The Problem with Problem Solving

Making Math Count in WHPS

Students usually struggle with problem solving because they don't understand the problem. Let's explore strategies to take the problems out of problem solving.

Students are often presented with a story problem and they immediately start guessing what operation they should do to the numbers. I call it the "pluck and poke" method of problem solving. They pluck the numbers out, poke them in an equation and say they have a solution. The problem is the answer may not be related to the problem. The students may not understand the problem they are trying to solve.


So how do we get students to slow down and move from "answer getting" to real problem solving? We need to improve reading comprehension in math. Here are some ideas from Math in Practice: A Guide for Teachers by Susan O'Connell.

Understand the Problem

First, students must understand the problem. To help them focus on reading and understanding, leave the numbers and the question out of the problem. Let students read, retell, and visualize the story with no numbers. In place of numbers use words such as a group or some. This helps students slow down and consider the story part of the problem. Students can focus on what is happening, rather than "how many" it is happening to.
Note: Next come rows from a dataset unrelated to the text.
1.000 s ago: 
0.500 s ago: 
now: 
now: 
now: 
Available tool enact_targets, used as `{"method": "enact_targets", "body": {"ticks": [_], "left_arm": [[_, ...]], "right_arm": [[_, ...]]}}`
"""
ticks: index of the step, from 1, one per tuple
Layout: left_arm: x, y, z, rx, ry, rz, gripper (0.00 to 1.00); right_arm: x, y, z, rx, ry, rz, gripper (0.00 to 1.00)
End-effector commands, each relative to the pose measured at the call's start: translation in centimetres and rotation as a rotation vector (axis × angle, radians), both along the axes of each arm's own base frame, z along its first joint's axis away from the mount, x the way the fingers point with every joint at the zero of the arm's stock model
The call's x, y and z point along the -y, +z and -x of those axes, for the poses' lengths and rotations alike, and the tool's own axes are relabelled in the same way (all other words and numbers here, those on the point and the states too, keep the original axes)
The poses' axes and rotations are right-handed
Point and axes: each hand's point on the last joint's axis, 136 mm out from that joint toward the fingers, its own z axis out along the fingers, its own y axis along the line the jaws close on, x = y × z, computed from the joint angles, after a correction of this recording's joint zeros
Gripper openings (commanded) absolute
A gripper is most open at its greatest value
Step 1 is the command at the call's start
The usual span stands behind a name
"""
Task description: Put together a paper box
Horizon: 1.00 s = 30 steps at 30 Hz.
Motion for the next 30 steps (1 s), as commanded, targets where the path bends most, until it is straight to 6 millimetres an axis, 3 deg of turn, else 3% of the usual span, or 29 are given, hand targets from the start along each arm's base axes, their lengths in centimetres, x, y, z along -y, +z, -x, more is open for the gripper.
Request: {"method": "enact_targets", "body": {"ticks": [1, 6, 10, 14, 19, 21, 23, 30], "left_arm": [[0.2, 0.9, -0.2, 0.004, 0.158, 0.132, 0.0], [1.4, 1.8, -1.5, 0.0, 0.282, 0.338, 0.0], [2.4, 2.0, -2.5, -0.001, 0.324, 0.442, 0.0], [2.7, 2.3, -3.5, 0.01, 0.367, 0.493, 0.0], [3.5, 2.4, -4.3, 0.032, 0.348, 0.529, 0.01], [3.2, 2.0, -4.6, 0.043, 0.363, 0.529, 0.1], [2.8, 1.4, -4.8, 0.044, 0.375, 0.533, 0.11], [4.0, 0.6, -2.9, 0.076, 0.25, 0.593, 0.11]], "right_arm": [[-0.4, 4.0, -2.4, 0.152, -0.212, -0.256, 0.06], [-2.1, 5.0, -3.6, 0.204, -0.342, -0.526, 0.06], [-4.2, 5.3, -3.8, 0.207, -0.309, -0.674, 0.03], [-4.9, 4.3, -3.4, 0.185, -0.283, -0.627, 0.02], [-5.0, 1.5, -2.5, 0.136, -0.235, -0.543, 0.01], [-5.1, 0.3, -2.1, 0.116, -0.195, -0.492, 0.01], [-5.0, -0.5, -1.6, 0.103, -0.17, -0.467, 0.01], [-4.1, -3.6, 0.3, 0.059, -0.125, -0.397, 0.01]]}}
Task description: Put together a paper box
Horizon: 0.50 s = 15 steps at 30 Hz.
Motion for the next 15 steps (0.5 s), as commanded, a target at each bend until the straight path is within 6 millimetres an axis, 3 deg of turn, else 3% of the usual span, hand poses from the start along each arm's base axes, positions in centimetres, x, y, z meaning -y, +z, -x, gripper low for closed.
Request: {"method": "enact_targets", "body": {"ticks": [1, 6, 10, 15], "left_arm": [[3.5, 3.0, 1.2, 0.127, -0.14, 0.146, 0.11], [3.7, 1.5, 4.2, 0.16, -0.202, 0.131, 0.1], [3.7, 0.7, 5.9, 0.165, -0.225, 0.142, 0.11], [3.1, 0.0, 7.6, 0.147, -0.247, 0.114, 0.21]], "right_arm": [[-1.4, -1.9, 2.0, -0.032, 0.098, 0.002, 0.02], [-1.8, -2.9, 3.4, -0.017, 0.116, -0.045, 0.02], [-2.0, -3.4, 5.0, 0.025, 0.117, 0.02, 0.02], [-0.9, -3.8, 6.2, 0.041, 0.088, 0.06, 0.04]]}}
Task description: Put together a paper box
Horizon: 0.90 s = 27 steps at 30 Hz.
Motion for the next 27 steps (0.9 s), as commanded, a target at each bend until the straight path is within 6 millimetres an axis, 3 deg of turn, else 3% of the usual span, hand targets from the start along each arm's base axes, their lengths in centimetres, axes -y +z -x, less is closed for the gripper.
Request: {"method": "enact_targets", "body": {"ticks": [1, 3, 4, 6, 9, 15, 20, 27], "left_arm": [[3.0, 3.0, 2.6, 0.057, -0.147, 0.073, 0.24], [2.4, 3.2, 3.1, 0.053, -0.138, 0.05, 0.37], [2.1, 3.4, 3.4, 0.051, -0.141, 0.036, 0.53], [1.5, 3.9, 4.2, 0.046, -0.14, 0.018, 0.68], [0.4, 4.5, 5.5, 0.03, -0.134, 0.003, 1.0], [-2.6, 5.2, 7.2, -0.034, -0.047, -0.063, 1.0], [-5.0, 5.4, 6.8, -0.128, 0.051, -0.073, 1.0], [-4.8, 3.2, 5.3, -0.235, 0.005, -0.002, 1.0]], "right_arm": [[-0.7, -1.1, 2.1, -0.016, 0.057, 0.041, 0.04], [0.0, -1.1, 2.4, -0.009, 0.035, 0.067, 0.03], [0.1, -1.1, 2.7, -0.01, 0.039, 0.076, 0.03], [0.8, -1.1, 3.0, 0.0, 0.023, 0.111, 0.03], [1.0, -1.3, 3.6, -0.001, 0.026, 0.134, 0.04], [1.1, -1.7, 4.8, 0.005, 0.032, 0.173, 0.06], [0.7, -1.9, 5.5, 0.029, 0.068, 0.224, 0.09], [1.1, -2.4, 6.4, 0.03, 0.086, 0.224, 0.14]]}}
We want to know that when children read the words, they understand the words. For many years we have asked students to underline the question, but underlining the question doesn't mean students understand what is happening in the problem. After reading the problem, students retell or restate the problem in their own words. A graphic organizer used in retelling a story, can help with retelling a math problem. Students tell what they know at the beginning of the problem, what action happened during the problem, and how the problem ends. This sounds a lot like reading comprehension strategies.
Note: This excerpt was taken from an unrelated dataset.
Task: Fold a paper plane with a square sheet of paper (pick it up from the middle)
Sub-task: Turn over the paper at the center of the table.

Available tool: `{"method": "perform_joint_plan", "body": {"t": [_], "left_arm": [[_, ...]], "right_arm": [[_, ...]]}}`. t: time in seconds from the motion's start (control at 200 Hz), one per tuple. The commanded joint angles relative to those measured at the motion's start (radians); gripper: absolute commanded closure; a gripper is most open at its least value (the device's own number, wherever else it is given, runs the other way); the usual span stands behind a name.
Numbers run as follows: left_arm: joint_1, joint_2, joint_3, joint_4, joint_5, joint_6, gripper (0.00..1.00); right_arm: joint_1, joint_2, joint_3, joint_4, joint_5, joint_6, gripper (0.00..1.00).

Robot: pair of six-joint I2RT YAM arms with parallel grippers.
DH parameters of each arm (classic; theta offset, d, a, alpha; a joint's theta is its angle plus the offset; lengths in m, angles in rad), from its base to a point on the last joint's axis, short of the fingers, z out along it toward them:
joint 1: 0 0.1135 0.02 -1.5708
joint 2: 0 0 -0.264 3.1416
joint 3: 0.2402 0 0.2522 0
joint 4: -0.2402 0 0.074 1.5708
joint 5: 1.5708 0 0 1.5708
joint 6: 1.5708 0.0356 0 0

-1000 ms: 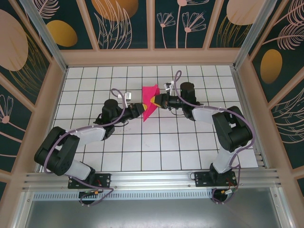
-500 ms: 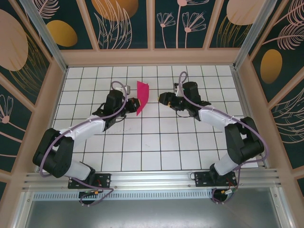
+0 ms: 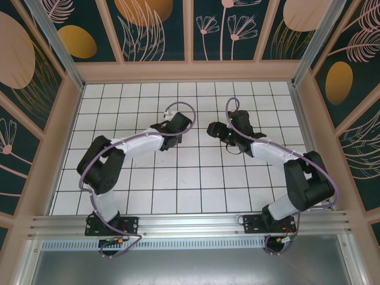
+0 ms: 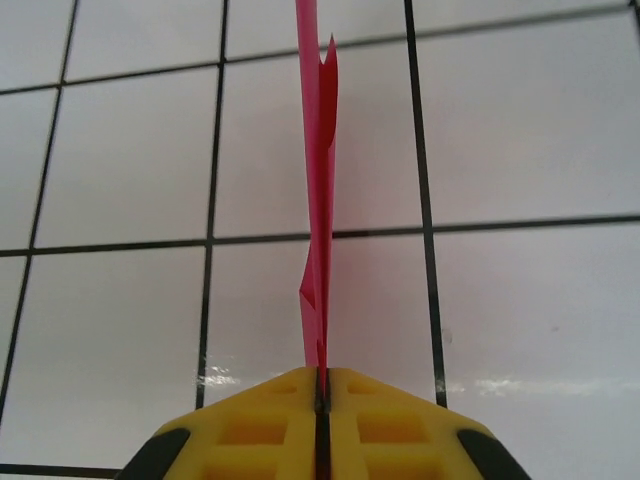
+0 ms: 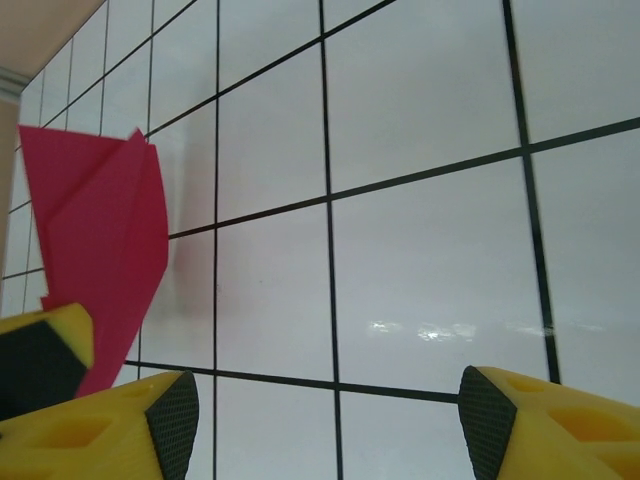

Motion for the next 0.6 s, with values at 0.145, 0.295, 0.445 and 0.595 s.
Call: {"method": "perform_joint_plan", "body": {"t": [0.145,0.295,0.445,0.595], "left_arm": [[-0.011,-0.017,-0.032,0.062,0.186,-0.013,0.51],[0.032,-0.128,-0.100,0.131,0.252,-0.026,0.27],[0.110,-0.258,-0.210,0.222,0.337,-0.057,0.11],[0.213,-0.349,-0.326,0.252,0.348,-0.102,0.02]], "right_arm": [[-0.031,-0.047,-0.054,-0.001,0.073,0.056,0.29],[-0.019,-0.015,-0.031,0.000,0.036,0.047,0.31],[0.078,0.061,0.062,-0.027,0.060,0.051,0.32],[0.207,0.206,0.213,-0.053,0.071,0.101,0.38]]}}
Visualizing the problem may help students understand it. Students can act out what is happening, use objects to show the problem, or use a math tool like a part-part-whole mat to represent the problem. Sometimes, gathering data into a chart or table or using a number line, will help students visualize what is happening in the story.


Multiple reads will allow students to process what they are reading in order to better understand the problem. One strategy is called Three Reads. First, students read for the gist of the story. They can paraphrase without numbers and explain the story. As students show understanding of the story, add the question and the numbers to complete the story. The second read is to understand what the problem is. In this read students are identifying what they need to solve. The third reading is for gathering the details needed to solve the problem. In this read students identify information needed to solve the problem.


Focusing on reading the story without numbers will help students view problems in a different way. They are seeking understanding of the situation and the problem. Students should be thinking about how the information they have can help solve the problem. The focus shifts from right answers to solving problems.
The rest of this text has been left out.